Assignment ▸ Reproduce exactly the lines below from the one containing "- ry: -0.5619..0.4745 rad" through the one containing "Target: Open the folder", including both, and nothing else.

Stored data ▸
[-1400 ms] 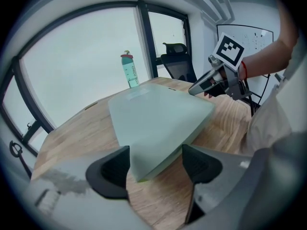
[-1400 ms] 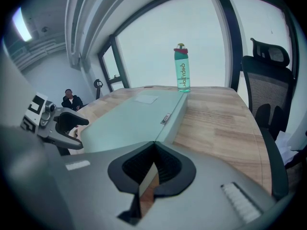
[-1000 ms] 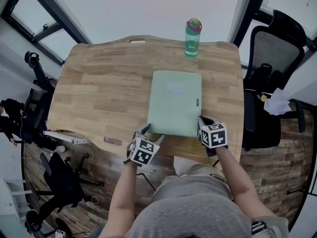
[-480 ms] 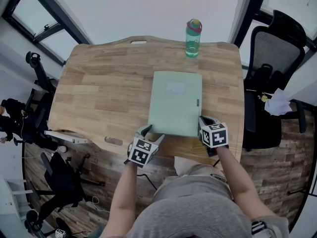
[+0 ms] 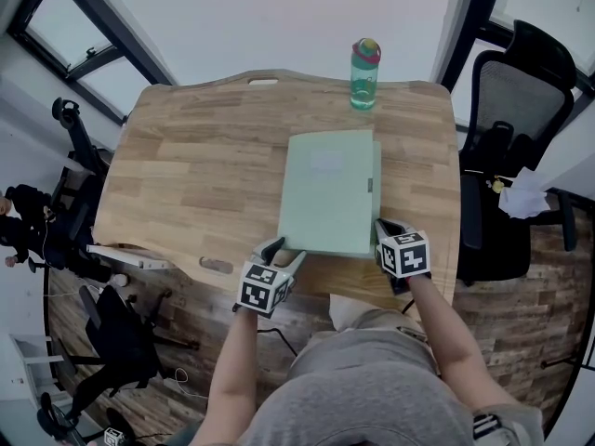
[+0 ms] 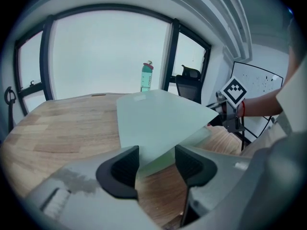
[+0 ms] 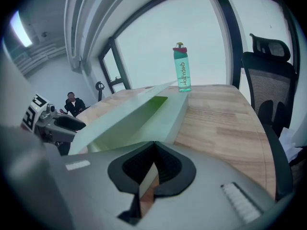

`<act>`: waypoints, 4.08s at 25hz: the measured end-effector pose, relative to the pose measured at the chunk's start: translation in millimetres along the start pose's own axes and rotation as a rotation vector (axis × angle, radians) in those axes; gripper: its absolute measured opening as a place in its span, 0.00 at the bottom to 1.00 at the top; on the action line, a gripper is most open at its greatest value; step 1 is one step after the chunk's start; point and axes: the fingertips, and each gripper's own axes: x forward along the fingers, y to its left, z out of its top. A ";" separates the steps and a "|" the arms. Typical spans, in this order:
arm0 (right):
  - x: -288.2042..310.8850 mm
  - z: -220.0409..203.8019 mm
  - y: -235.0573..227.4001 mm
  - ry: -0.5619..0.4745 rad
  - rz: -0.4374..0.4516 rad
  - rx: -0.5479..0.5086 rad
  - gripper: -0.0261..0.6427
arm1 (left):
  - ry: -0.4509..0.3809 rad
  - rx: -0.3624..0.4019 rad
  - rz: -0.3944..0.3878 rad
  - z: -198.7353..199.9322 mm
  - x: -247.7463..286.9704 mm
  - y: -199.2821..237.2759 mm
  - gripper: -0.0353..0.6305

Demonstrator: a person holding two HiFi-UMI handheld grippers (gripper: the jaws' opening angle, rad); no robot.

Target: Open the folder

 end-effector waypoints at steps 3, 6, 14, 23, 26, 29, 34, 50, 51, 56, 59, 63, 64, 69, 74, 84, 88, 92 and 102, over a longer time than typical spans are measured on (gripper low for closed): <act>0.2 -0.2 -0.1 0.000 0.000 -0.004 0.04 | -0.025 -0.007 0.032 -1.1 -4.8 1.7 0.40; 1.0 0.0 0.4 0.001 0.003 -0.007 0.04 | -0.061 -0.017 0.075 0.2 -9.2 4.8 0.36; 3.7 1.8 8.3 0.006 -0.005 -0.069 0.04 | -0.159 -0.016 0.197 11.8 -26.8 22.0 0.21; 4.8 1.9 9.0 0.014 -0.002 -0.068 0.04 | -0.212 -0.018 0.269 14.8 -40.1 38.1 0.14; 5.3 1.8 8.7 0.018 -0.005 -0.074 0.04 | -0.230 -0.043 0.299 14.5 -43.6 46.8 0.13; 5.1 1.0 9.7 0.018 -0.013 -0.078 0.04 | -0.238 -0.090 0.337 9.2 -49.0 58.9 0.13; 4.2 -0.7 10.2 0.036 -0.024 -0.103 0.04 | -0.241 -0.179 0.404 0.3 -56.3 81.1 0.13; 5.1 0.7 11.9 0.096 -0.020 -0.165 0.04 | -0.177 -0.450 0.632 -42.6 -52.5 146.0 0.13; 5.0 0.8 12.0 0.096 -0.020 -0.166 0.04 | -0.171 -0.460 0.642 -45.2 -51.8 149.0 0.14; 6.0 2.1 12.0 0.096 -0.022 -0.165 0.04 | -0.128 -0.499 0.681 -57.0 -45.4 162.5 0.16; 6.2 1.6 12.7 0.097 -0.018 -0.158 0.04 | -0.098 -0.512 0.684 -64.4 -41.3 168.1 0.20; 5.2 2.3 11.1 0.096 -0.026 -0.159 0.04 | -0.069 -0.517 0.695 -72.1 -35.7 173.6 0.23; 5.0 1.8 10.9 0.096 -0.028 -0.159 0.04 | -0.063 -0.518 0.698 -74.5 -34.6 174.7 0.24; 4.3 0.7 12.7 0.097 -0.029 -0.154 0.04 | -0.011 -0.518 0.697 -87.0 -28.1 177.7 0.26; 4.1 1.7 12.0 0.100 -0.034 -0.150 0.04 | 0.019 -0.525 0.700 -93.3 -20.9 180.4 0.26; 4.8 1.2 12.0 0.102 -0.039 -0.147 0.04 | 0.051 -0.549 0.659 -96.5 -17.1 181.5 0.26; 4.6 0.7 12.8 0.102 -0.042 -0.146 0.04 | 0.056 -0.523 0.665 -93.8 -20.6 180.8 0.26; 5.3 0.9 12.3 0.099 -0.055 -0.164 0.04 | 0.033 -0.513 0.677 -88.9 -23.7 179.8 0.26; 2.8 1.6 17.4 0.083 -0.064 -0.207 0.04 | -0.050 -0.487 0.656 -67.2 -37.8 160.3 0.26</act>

Written response ▸
  - ry: -0.5619..0.4745 rad
  - rz: -0.4374..0.4516 rad
  - rx: -0.5479..0.5086 rad
  - gripper: -0.0261..0.6427
arm1 (left):
  - ry: -0.4509..0.3809 rad
  - rx: -0.3624..0.4019 rad
  - rz: -0.3944..0.3878 rad
  - z: -198.7353..199.9322 mm
  - x: -247.7463..286.9704 mm
  - y: -199.2821..237.2759 mm
  - gripper: -0.0353..0.6305

Demonstrator: a person holding two HiFi-UMI handheld grippers (gripper: the jaws' opening angle, rad); no robot.

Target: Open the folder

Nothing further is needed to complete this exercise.